Step 10: Delete the user's personal data in Microsoft Copilot Studio
Power Apps capabilities build upon Microsoft Copilot Studio, which is also available as a standalone service. For guidance on how to respond to DSR requests for Microsoft Copilot Studio service data, see Responding to Data Subject Requests for Microsoft Copilot Studio.
Important
We recommend that admins complete this step for a Power Apps user.
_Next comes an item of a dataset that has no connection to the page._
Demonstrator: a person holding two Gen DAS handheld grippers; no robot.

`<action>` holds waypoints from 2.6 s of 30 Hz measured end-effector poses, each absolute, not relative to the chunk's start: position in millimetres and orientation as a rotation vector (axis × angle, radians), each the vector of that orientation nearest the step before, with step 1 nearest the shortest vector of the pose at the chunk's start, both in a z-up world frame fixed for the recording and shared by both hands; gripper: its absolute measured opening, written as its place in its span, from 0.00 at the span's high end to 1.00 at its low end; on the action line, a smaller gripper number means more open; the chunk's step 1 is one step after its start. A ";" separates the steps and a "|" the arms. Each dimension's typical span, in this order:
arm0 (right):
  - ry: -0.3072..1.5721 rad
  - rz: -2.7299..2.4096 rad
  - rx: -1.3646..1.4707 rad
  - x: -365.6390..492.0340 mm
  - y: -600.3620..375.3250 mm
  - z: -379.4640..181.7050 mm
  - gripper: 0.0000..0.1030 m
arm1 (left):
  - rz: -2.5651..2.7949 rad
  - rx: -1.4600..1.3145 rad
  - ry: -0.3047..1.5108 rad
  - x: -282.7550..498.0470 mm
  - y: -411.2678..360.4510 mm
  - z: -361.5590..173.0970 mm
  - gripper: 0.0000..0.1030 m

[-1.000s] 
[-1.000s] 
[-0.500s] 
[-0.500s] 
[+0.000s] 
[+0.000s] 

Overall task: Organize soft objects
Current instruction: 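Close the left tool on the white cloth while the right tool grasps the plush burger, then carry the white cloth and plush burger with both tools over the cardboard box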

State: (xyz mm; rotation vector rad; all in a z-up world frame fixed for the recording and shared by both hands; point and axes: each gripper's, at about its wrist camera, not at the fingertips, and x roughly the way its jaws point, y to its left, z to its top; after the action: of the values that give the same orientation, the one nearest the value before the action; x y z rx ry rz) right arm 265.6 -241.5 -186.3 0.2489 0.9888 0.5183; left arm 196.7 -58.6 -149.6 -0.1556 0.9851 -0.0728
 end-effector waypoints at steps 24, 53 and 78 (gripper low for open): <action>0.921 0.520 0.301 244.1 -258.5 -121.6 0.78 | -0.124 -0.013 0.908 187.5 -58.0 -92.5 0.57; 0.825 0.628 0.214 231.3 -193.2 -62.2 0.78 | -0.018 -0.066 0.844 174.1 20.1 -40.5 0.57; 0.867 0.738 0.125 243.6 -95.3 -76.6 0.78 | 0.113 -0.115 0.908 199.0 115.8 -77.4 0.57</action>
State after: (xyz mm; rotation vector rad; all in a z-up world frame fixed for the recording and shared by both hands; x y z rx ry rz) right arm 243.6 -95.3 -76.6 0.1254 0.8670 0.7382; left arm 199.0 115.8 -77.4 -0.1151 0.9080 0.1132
Step 11: Find personal data for the user in the Microsoft 365 admin center
Some feedback mechanisms in Power Apps are integrated with the Microsoft 365 admin center. For guidance on how to delete feedback data stored by the Microsoft 365 admin center, see How can I see my user's feedback?. A Microsoft Entra global administrator is able to manage this data within the Microsoft 365 admin center without the need for Microsoft 365 or Office licenses.
Important
We recommend that admins complete this step for a Power Apps user.
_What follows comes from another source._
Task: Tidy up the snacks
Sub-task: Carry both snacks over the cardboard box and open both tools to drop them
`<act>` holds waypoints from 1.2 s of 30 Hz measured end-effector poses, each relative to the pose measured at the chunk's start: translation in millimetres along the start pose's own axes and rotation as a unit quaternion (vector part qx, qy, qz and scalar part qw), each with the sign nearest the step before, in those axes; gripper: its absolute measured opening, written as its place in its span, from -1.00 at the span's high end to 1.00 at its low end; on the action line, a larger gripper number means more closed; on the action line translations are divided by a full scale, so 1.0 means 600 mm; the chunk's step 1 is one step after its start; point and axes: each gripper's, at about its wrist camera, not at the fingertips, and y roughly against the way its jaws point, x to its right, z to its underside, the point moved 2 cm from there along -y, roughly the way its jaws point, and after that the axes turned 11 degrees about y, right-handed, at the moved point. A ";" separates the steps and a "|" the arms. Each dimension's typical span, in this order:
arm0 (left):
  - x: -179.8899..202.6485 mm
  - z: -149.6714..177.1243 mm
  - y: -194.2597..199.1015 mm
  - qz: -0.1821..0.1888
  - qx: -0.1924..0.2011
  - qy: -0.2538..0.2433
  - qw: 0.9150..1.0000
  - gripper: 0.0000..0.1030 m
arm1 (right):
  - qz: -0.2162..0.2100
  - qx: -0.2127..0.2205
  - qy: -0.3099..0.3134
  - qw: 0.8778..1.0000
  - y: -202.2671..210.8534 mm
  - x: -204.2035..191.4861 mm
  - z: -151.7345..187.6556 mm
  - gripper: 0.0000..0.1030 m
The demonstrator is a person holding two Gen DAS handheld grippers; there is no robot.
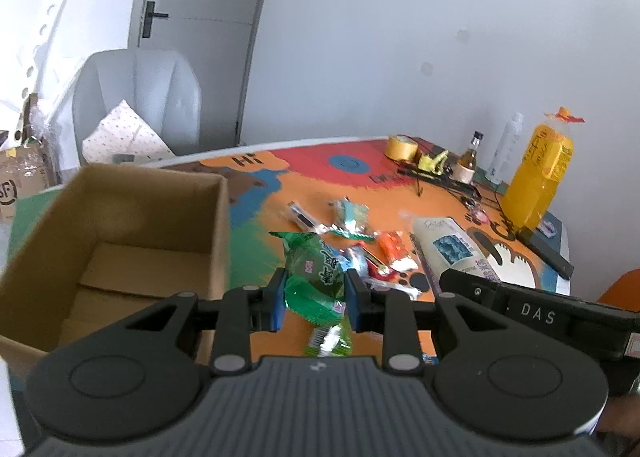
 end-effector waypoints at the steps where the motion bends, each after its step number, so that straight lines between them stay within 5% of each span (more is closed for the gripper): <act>1: -0.006 -0.004 0.004 -0.001 0.002 0.000 1.000 0.45 | -0.002 0.002 0.000 1.000 -0.001 -0.006 -0.003 0.51; 14: -0.088 -0.034 0.055 -0.017 0.021 0.006 1.000 0.44 | -0.037 0.034 0.009 0.999 -0.017 -0.101 -0.033 0.51; 30: -0.192 -0.047 0.058 -0.028 0.016 0.051 0.998 0.43 | -0.059 0.021 0.063 0.996 -0.053 -0.208 -0.050 0.51; 36: -0.220 -0.050 0.065 -0.027 0.022 0.058 0.998 0.17 | -0.059 0.012 0.078 0.995 -0.066 -0.244 -0.051 0.51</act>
Step 12: Delete the user's personal data in environments of Dataverse
Certain Power Apps licenses, including the Power Apps Developer Plan, give the ability for users within your organization to create environments of Dataverse and to create and build apps on Dataverse. The Power Apps Developer Plan is a free license that allows users to try out Dataverse in an individual environment. See the Power Apps pricing page for which capabilities are included in each Power Apps license.
For guidance on how to respond to DSRs for users who use Dataverse, see Responding to Data Subject Rights (DSR) requests for Dataverse customer data.
Important
We recommend that admins complete this step for a Power Apps user.
Step 13: Delete the user from Microsoft Entra
After completing the specified steps, you can delete the user's account for Microsoft Entra.
Managed tenant
As an admin of a managed Microsoft Entra tenant, you can delete the user's account by following the steps outlined in the Azure Data Subject Request GDPR documentation that can be found on the Microsoft 365 Service Trust Portal.
Unmanaged tenant
If you're a member of an unmanaged tenant, then you need to follow these steps to delete your account from your Microsoft Entra tenant:
Note
Read Unmanaged tenant to learn how to detect if you're a member of an unmanaged or a managed tenant.
Sign in with your Microsoft Entra account.
Select Close account and follow the instructions to delete your account from your Microsoft Entra tenant.